The sculpture of the Jew forced to scrub the streets of anti-Nazi slogans was often not recognized as such. Some visitors sat down on the statue’s back. The gold artist and sculptor Johannes Angerbauer-Goldhoff painted the sculpture with gold paint in a pre-announced artistic protest ZAHN-GOLD-ZEIT-GOLD (tooth-gold-time-gold) on 25 May 1990. The artistic protest was observed throughout by two state policemen and a detective. The artist was subsequently arrested and the sculpture was immediately removed. Mayor Helmut Zilk (the corresponding part of Albertinaplatz was named after him in 2009), as representative of the City of Vienna which owned the statue, initially reacted by charging the artist with damage to property. A planned lawsuit against the artist was officially suspended on 21 January 1991. In response, Alfred Hrdlicka added iron barbed wire to the back of the statue to prevent people from sitting on the statue.
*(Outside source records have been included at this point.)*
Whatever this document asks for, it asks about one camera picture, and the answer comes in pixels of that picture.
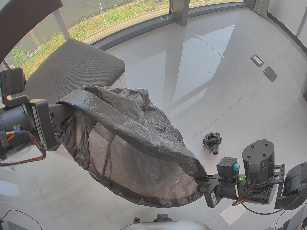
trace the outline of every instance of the chair leg
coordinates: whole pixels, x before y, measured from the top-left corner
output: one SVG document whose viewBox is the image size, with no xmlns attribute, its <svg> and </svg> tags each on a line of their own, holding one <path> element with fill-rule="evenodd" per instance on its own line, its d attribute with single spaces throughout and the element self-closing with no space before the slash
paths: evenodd
<svg viewBox="0 0 307 230">
<path fill-rule="evenodd" d="M 119 77 L 119 80 L 120 80 L 120 83 L 122 84 L 122 87 L 123 87 L 123 88 L 128 88 L 125 74 L 121 75 L 121 76 Z"/>
</svg>

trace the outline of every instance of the gray fabric seat
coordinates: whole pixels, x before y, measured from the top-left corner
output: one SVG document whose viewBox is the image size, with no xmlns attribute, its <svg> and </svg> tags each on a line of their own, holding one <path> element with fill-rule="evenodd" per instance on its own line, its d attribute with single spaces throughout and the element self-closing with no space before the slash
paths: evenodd
<svg viewBox="0 0 307 230">
<path fill-rule="evenodd" d="M 55 104 L 83 85 L 111 86 L 125 72 L 121 59 L 94 46 L 69 39 L 57 48 L 26 81 L 19 95 Z"/>
</svg>

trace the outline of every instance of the crumpled black plastic bag
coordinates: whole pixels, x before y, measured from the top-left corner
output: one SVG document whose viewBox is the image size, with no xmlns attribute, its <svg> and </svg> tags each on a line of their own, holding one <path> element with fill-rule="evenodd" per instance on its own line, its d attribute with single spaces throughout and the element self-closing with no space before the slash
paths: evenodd
<svg viewBox="0 0 307 230">
<path fill-rule="evenodd" d="M 222 142 L 222 138 L 220 136 L 220 133 L 210 132 L 203 139 L 203 147 L 205 148 L 206 151 L 214 155 L 217 155 L 219 154 L 218 149 L 220 147 L 221 142 Z"/>
<path fill-rule="evenodd" d="M 194 178 L 207 176 L 204 167 L 146 90 L 83 86 L 58 103 L 77 109 L 59 125 L 60 141 L 114 194 L 160 208 L 203 195 Z"/>
</svg>
However, the shiny surface of the spikes show that people do still sit on the sculpture.

Over the years, the memorial has found general acceptance and is now a much-visited place.

Ruth Beckermann supplemented the memorial in March 2015 with a temporary installation that showed private film footage of an instance when Viennese Jews were forced to scrub the streets by Viennese National Socialists in the spring of 1938.